_Instructions to follow_
Retype the material so that each line matches the original exactly.

Raw data Block Start

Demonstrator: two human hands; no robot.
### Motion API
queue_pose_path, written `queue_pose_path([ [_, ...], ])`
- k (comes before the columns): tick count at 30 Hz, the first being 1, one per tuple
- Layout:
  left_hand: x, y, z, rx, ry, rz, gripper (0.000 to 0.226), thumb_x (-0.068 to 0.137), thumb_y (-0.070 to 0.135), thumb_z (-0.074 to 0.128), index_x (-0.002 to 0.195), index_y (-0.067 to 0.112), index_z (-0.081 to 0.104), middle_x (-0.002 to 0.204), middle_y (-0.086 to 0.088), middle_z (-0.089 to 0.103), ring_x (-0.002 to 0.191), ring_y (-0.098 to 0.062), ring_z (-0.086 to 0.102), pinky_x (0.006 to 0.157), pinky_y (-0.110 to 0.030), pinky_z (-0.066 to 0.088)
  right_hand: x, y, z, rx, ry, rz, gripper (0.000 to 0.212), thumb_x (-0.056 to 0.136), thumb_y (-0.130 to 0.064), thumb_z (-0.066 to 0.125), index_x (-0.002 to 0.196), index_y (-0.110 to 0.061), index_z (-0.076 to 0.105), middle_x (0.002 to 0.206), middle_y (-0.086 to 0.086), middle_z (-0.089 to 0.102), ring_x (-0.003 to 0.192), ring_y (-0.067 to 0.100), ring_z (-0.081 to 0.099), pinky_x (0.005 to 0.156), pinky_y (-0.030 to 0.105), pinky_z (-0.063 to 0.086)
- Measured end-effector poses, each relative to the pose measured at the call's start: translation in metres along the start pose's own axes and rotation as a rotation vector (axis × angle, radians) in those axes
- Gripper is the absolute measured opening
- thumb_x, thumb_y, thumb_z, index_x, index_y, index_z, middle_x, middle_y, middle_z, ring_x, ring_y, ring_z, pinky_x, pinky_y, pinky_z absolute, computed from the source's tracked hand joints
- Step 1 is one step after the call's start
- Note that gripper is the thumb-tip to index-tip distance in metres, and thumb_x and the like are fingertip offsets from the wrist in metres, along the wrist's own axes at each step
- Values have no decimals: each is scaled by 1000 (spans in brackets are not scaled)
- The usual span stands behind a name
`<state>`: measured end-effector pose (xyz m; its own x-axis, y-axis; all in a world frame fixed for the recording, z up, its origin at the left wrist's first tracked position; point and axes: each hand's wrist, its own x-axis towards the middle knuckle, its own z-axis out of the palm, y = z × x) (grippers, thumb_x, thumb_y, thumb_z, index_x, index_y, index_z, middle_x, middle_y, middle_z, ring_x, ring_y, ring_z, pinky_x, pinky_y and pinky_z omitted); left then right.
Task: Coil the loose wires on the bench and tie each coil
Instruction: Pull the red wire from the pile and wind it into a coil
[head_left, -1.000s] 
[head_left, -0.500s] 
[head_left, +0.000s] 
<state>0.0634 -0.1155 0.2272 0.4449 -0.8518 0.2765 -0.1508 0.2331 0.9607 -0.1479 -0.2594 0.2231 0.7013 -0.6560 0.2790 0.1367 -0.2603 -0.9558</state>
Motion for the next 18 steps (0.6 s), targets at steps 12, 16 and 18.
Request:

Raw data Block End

_Answer to this task_
Demonstrator: two human hands; no robot.
### Motion API
queue_pose_path, written `queue_pose_path([ [_, ...], ])`
- k (comes before the columns): tick count at 30 Hz, the first being 1, one per tuple
- Layout:
  left_hand: x, y, z, rx, ry, rz, gripper (0.000 to 0.226), thumb_x (-0.068 to 0.137), thumb_y (-0.070 to 0.135), thumb_z (-0.074 to 0.128), index_x (-0.002 to 0.195), index_y (-0.067 to 0.112), index_z (-0.081 to 0.104), middle_x (-0.002 to 0.204), middle_y (-0.086 to 0.088), middle_z (-0.089 to 0.103), ring_x (-0.002 to 0.191), ring_y (-0.098 to 0.062), ring_z (-0.086 to 0.102), pinky_x (0.006 to 0.157), pinky_y (-0.110 to 0.030), pinky_z (-0.066 to 0.088)
  right_hand: x, y, z, rx, ry, rz, gripper (0.000 to 0.212), thumb_x (-0.056 to 0.136), thumb_y (-0.130 to 0.064), thumb_z (-0.066 to 0.125), index_x (-0.002 to 0.196), index_y (-0.110 to 0.061), index_z (-0.076 to 0.105), middle_x (0.002 to 0.206), middle_y (-0.086 to 0.086), middle_z (-0.089 to 0.102), ring_x (-0.003 to 0.192), ring_y (-0.067 to 0.100), ring_z (-0.081 to 0.099), pinky_x (0.005 to 0.156), pinky_y (-0.030 to 0.105), pinky_z (-0.063 to 0.086)
- Measured end-effector poses, each relative to the pose measured at the call's start: translation in metres along the start pose's own axes and rotation as a rotation vector (axis × angle, radians) in those axes
- Gripper is the absolute measured opening
- thumb_x, thumb_y, thumb_z, index_x, index_y, index_z, middle_x, middle_y, middle_z, ring_x, ring_y, ring_z, pinky_x, pinky_y, pinky_z absolute, computed from the source's tracked hand joints
- Step 1 is one step after the call's start
- Note that gripper is the thumb-tip to index-tip distance in metres, and thumb_x and the like are fingertip offsets from the wrist in metres, along the wrist's own axes at each step
- Values have no decimals: each is scaled by 1000 (spans in brackets are not scaled)
- The usual span stands behind a name
`<state>`: measured end-effector pose (xyz m; its own x-axis, y-axis; all in a world frame fixed for the recording, z up, its origin at the left wrist's first tracked position; point and axes: each hand's wrist, its own x-axis towards the middle knuckle, its own z-axis out of the palm, y = z × x) (grippers, thumb_x, thumb_y, thumb_z, index_x, index_y, index_z, middle_x, middle_y, middle_z, ring_x, ring_y, ring_z, pinky_x, pinky_y and pinky_z omitted); left then right.
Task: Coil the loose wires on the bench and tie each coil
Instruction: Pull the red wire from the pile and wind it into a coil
[head_left, -1.000s] 
[head_left, -0.500s] 
[head_left, +0.000s] 
<state>0.0634 -0.1155 0.2272 0.4449 -0.8518 0.2765 -0.1508 0.2331 0.9607 -0.1479 -0.2594 0.2231 0.7013 -0.6560 0.2790 0.1367 -0.2603 -0.9558</state>
Motion for the next 18 steps (0.6 s), targets at steps 12, 16 and 18.
Request:

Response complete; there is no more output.